# Brief
How many lines below contain the string "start"? Reply with the figure and no further words.

○ ○ ○ ○

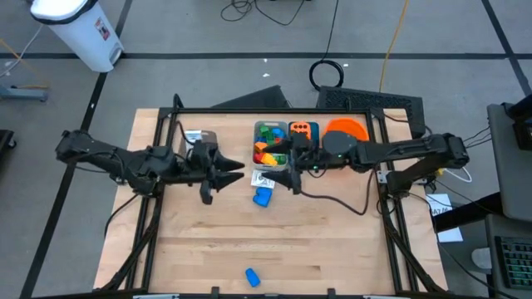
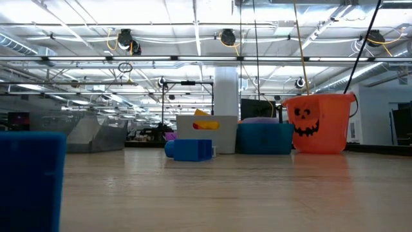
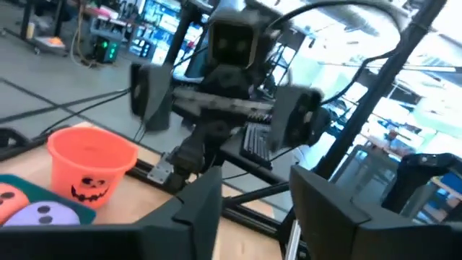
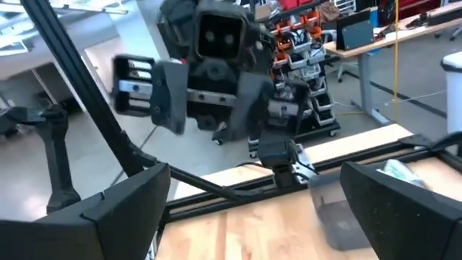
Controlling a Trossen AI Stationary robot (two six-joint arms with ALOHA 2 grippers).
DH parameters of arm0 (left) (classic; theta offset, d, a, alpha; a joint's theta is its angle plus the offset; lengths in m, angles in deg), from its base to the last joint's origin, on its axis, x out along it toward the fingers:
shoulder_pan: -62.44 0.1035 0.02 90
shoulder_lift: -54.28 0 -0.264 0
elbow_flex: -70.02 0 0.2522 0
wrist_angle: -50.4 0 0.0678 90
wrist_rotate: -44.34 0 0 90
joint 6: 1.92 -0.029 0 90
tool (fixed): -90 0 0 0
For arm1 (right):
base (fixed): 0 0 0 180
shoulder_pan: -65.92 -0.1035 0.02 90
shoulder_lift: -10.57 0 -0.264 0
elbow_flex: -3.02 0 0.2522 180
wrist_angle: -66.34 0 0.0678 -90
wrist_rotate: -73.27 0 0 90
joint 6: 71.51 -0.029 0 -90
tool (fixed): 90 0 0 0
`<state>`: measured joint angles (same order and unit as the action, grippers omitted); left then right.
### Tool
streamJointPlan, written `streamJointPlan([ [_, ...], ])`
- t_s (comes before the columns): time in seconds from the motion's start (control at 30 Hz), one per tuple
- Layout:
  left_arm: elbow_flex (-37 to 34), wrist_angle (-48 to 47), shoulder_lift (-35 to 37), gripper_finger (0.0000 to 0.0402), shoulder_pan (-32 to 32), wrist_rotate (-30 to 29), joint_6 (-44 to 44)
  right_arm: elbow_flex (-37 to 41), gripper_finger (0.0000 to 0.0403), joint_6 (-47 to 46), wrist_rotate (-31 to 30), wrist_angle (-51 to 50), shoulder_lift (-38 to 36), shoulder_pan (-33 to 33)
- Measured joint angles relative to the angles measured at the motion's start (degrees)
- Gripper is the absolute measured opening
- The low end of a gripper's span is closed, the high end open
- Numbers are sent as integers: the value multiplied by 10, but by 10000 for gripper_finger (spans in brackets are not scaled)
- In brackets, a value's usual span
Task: Pick & Place Toys
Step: Put the blue game piece into the gray bin
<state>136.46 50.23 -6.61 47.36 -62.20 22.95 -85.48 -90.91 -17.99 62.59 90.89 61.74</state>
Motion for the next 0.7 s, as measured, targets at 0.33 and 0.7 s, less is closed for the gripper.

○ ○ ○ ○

# Output for this exercise
2